Scientific classification
- Kingdom: Animalia
- Phylum: Chordata
- Class: Aves
- Order: Charadriiformes
- Family: Laridae
- Genus: Onychoprion
- Species: O. aleuticus
- Binomial name: Onychoprion aleuticus (Baird, 1869)
- Synonyms: Sterna aleutica Baird, 1869

= Aleutian tern =

- Genus: Onychoprion
- Species: Aleutian tern
- Authority: (Baird, 1869)
- Conservation status: VU
- Synonyms: Sterna aleutica Baird, 1869

Species of bird

The Aleutian tern (Onychoprion aleuticus) is a migratory bird living in the subarctic region of the globe most of the year. It is frequently associated with the Arctic tern, which it closely resembles. While both species have a black cap, the Aleutian tern may be distinguished by its white forehead (although juvenile Arctic terns also have white foreheads). During breeding season, the Arctic terns have bright red bills, feet, and legs while those of the Aleutian terns are black.

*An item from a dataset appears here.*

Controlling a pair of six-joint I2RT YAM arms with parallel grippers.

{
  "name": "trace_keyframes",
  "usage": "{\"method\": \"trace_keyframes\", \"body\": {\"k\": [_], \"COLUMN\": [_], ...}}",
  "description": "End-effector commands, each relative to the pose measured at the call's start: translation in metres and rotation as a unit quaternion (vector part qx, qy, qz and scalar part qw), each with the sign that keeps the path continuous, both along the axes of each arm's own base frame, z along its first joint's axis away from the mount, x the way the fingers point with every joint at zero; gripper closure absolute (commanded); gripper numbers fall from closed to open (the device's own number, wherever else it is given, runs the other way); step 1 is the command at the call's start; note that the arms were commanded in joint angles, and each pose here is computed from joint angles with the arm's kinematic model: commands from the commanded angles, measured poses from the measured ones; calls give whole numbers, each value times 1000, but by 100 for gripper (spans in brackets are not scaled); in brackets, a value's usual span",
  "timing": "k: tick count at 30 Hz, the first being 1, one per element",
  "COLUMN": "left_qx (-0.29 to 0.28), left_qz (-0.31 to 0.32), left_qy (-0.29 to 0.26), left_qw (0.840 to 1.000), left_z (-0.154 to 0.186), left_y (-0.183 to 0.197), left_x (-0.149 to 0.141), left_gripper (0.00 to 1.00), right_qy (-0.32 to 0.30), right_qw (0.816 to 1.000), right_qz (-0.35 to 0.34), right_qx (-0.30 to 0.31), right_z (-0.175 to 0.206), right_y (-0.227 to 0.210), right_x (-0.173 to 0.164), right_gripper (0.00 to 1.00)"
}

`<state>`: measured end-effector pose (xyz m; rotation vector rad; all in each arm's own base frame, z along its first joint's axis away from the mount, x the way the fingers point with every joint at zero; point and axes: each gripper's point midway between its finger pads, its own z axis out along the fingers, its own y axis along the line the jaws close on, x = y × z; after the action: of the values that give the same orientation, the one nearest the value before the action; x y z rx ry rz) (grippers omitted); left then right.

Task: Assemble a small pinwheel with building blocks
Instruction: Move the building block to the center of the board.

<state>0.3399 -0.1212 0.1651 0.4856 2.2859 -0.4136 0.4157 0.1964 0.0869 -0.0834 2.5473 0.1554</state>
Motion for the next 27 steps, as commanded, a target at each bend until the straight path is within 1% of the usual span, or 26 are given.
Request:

Onychoprion aleuticus has not been thoroughly studied yet. If its winter migratory range was completely unknown until the late 1980s; it is now known that many Aleutian terns spend the winter near the Equator in the western Pacific. The Aleutian tern breeds in wide-ranging coastal colonies only in Alaska and eastern Siberia. Although Alaskan and Siberian populations are not well monitored, both are thought to be in significant decline.

== Taxonomy ==
The Aleutian tern is in the family Laridae, a family of seabirds in the order Charadriiformes that includes the gulls, terns and skimmers. The generic name is from Ancient Greek onux, "claw" or "nail", and prion, "saw". The specific epithet aleuticus refers to the Aleutian Islands.

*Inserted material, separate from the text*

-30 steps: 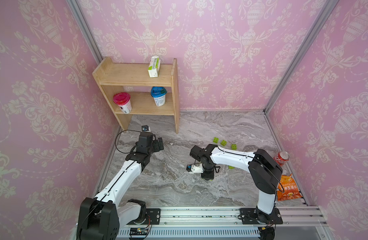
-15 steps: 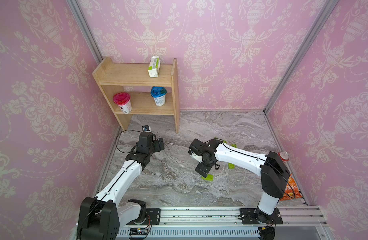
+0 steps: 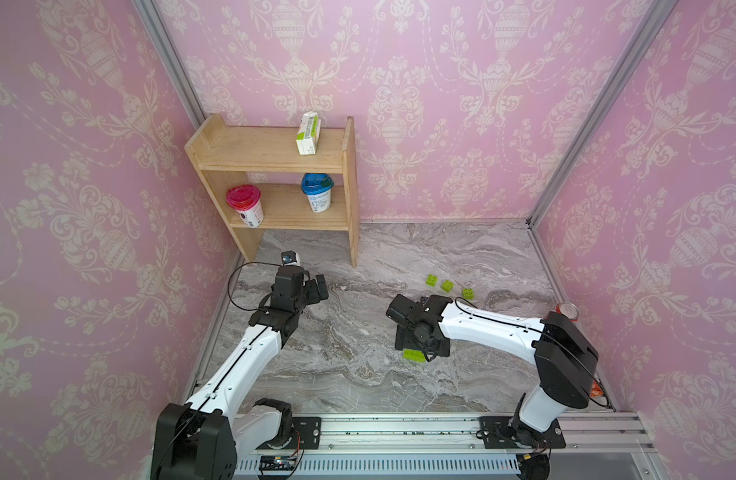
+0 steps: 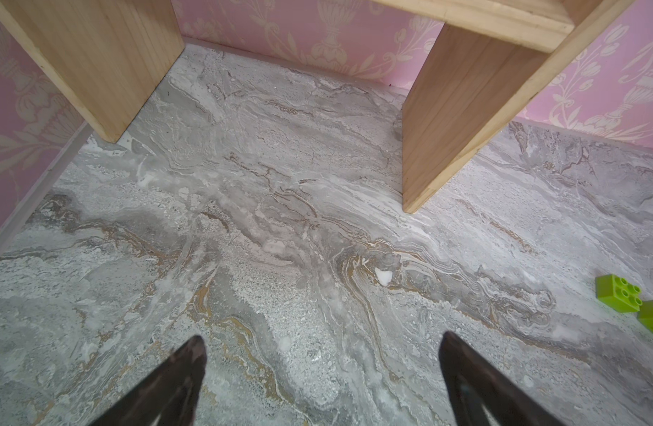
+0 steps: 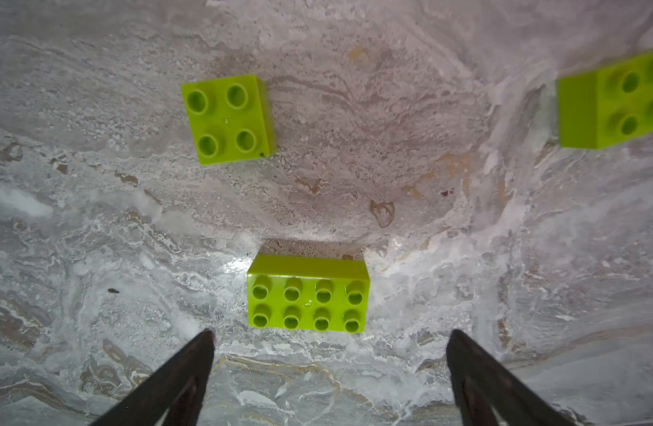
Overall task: Assemble the letter v with lego
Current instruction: Pick up the lego brick from the center of the board.
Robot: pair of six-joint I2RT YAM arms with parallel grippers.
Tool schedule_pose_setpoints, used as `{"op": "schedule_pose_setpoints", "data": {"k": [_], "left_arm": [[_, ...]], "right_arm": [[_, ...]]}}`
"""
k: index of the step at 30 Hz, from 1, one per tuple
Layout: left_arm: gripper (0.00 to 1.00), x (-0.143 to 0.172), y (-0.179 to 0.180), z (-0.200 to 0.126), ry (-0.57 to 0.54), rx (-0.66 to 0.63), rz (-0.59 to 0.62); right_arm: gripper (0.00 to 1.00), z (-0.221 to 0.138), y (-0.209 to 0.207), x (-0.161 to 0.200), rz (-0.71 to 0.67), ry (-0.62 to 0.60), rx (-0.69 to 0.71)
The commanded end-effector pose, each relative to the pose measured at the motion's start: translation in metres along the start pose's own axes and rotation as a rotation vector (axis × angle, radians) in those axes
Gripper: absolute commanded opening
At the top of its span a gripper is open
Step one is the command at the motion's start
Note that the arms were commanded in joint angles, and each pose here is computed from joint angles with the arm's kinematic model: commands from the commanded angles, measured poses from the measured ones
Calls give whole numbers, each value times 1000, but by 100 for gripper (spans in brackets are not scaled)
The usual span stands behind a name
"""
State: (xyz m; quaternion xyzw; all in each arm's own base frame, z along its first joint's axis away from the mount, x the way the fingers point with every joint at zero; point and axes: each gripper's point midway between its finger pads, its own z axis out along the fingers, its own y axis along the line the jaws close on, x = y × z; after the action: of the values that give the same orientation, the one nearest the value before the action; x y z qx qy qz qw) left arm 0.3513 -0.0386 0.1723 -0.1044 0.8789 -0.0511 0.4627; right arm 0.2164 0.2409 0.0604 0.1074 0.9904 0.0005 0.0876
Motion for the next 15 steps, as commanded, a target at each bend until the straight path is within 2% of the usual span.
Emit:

It was formerly named Sterna aleutica. Indeed, in his 1758 Systema Naturae, Linnaeus placed the terns in the genus Sterna. However, a phylogenetic analysis found that the species in the Onychoprion clade, which includes O. aleuticus, O. fuscatus (sooty tern), and O. anaethetus (bridled tern), are related only distantly to the "typical" terns retained in a much-restricted Sterna. Still, in broader terms the genera Onychoprion and Sterna are sisters. Relationships between various tern species, and between the terns and the other Charadriiformes, were formerly difficult to resolve because of a poor fossil record and the misidentification of some finds.

== Description ==
The Aleutian tern is medium-sized tern (32–39 cm long), with a 75–80 cm wingspan, a short pointed bill and a long, deeply forked tail. It weighs 84–140 g (2.9–5.0 oz).

=== Plumage ===
Breeding adult and juvenile are the only plumages likely to be encountered in North America. Breeding adult (definitive alternate plumage) has a white forehead, a black cap, a mid-grey mantle with darkish grey underparts, and white rump and tail. Its underwing is whitish, with dark-tipped primaries and a diagnostic dark bar on the secondaries. The Aleutian tern has a black bill as well as black legs. There are no significant differences between the male and the female.

The plumage of the non-breeding adult (definitive basic plumage) is poorly known. It is thought to be similar to plumage of the breeding adult. It has white underparts, a white speckled crown, and a gray tail with white sides. Whereas the forehead bar disappears in winter, the dark secondary bar remains.

Lee described juveniles with a white collar, extensive white forehead, white underparts, and gray tail with white outer web of outer tail-feather. They usually do not have clear dark bar on their secondaries.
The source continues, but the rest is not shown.